[DATA BLOCK]
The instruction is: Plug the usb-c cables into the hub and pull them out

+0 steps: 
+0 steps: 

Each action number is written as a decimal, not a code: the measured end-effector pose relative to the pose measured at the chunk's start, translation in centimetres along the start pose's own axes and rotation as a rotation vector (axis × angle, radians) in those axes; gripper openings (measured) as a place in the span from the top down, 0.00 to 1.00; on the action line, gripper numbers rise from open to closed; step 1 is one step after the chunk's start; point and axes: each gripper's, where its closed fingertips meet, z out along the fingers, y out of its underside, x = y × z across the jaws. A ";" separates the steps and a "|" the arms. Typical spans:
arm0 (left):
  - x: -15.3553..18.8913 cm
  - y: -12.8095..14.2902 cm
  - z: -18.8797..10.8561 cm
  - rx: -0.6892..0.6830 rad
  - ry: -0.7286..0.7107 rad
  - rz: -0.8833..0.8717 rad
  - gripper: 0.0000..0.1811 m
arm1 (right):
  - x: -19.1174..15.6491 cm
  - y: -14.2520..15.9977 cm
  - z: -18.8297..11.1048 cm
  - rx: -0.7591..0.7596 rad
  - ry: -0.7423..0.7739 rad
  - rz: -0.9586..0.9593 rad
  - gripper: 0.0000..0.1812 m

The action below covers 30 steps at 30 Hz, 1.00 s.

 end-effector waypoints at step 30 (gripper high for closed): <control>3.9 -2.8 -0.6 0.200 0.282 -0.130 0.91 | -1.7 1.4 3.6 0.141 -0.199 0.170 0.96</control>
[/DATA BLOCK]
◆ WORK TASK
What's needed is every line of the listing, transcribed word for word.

◆ EXERCISE OUTPUT
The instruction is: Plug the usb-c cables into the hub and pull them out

+0 steps: 
+0 steps: 

Each action number is written as a decimal, not a code: the measured end-effector pose relative to the pose measured at the chunk's start, translation in centimetres along the start pose's own axes and rotation as a rotation vector (axis × angle, radians) in those axes; gripper openings (measured) as a place in the span from the top down, 0.00 to 1.00; on the action line, gripper numbers rise from open to closed; step 1 is one step after the chunk's start; point and axes: each gripper's, where its closed fingertips meet, z out along the fingers, y out of its underside, x = y × z across the jaws. A ";" separates the steps and a "|" the arms. Typical spans:
arm0 (left):
  - x: -15.3553..18.8913 cm
  - y: -12.8095..14.2902 cm
  - z: -18.8797..10.8561 cm
  - rx: -0.6892..0.6830 rad
  - ry: -0.7286..0.7107 rad
  - rz: -0.8833..0.8717 rad
  - gripper: 0.0000..0.1811 m
arm1 (right):
  - x: -19.1174..15.6491 cm
  - y: -14.2520..15.9977 cm
  - z: -18.8297..11.1048 cm
  - rx: -0.7591..0.7596 rad
  - ry: -0.7423..0.7739 rad
  - rz: -0.9586..0.9593 rad
  - gripper: 0.0000..0.1812 m

The action below covers 30 steps at 30 Hz, 1.00 s.

 end-effector waypoints at step 30 (gripper high for closed): <control>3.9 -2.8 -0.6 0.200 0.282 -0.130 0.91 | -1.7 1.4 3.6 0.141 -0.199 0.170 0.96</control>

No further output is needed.